▶ **Work to be completed**
Would you repeat the whole listing exactly?
= = = = = = =
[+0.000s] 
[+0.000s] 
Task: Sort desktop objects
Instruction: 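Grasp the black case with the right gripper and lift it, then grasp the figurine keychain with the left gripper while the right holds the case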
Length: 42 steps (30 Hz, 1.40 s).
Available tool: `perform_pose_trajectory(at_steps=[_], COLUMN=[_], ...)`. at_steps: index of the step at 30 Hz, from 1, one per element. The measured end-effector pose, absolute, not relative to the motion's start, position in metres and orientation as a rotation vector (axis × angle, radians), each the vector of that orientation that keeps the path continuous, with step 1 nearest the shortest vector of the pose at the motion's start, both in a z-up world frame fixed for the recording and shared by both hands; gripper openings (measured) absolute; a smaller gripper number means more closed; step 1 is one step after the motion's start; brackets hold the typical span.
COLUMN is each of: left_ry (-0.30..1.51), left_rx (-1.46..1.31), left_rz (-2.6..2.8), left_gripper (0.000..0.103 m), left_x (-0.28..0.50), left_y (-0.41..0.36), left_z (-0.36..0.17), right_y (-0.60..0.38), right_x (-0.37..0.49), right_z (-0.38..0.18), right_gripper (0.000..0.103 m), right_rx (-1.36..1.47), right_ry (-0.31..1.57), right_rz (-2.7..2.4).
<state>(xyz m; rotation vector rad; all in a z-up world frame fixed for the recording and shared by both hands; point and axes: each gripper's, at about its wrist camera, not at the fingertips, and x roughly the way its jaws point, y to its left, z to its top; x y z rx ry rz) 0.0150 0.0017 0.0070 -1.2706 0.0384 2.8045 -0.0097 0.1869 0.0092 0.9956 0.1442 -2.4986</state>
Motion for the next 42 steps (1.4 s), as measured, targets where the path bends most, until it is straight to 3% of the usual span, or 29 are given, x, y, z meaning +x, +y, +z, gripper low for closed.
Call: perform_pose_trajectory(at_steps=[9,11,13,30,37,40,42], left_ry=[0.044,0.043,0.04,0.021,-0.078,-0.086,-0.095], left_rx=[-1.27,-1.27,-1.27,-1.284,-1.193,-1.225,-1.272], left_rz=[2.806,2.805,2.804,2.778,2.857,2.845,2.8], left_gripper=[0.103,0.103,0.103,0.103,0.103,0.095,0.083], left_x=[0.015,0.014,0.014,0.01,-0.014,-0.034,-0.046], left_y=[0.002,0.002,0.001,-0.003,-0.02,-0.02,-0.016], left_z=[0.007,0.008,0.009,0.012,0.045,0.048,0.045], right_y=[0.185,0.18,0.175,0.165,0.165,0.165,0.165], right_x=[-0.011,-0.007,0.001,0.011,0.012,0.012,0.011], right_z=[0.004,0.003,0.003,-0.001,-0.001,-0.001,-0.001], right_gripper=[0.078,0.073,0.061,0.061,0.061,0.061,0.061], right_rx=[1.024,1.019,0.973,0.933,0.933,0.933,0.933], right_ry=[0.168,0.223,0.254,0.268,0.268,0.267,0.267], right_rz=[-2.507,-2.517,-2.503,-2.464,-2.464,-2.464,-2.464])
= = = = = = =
▶ **Your solution**
[+0.000s] 
[+0.000s] 
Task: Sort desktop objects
Instruction: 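Grasp the black case with the right gripper and lift it, then grasp the figurine keychain with the left gripper while the right holds the case
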Length: 42 steps (30 Hz, 1.40 s).
Available tool: `perform_pose_trajectory(at_steps=[_], COLUMN=[_], ...)`. at_steps: index of the step at 30 Hz, from 1, one per element. The measured end-effector pose, absolute, not relative to the motion's start, position in metres and orientation as a rotation vector (axis × angle, radians), each the vector of that orientation that keeps the path continuous, with step 1 nearest the shortest vector of the pose at the motion's start, both in a z-up world frame fixed for the recording and shared by both hands; gripper openings (measured) absolute; a smaller gripper number means more closed; step 1 is one step after the motion's start; brackets hold the typical span.
COLUMN is each of: left_ry (-0.30..1.51), left_rx (-1.46..1.31), left_rz (-2.6..2.8), left_gripper (0.000..0.103 m), left_x (-0.28..0.50), left_y (-0.41..0.36), left_z (-0.36..0.17), right_y (-0.60..0.38), right_x (-0.37..0.49), right_z (-0.38..0.18), right_gripper (0.000..0.103 m), right_rx (-1.36..1.47), right_ry (-0.31..1.57), right_rz (-2.7..2.4).
<state>(xyz m; rotation vector rad; all in a z-up world frame fixed for the recording and shared by both hands; point and axes: each gripper's, at about its wrist camera, not at the fingertips, and x roughly the way its jaws point, y to its left, z to its top; x y z rx ry rz) 0.0150 0.0017 0.0070 -1.2706 0.0384 2.8045 -0.0097 0.1869 0.0092 0.9956 0.1442 -2.4986</state>
Motion for the next 42 steps (1.4 s), as measured, targets where the path bends most, until it is straight to 3% of the usual span, or 29 are given, x, y, z meaning +x, +y, +z, gripper low for closed.
Call: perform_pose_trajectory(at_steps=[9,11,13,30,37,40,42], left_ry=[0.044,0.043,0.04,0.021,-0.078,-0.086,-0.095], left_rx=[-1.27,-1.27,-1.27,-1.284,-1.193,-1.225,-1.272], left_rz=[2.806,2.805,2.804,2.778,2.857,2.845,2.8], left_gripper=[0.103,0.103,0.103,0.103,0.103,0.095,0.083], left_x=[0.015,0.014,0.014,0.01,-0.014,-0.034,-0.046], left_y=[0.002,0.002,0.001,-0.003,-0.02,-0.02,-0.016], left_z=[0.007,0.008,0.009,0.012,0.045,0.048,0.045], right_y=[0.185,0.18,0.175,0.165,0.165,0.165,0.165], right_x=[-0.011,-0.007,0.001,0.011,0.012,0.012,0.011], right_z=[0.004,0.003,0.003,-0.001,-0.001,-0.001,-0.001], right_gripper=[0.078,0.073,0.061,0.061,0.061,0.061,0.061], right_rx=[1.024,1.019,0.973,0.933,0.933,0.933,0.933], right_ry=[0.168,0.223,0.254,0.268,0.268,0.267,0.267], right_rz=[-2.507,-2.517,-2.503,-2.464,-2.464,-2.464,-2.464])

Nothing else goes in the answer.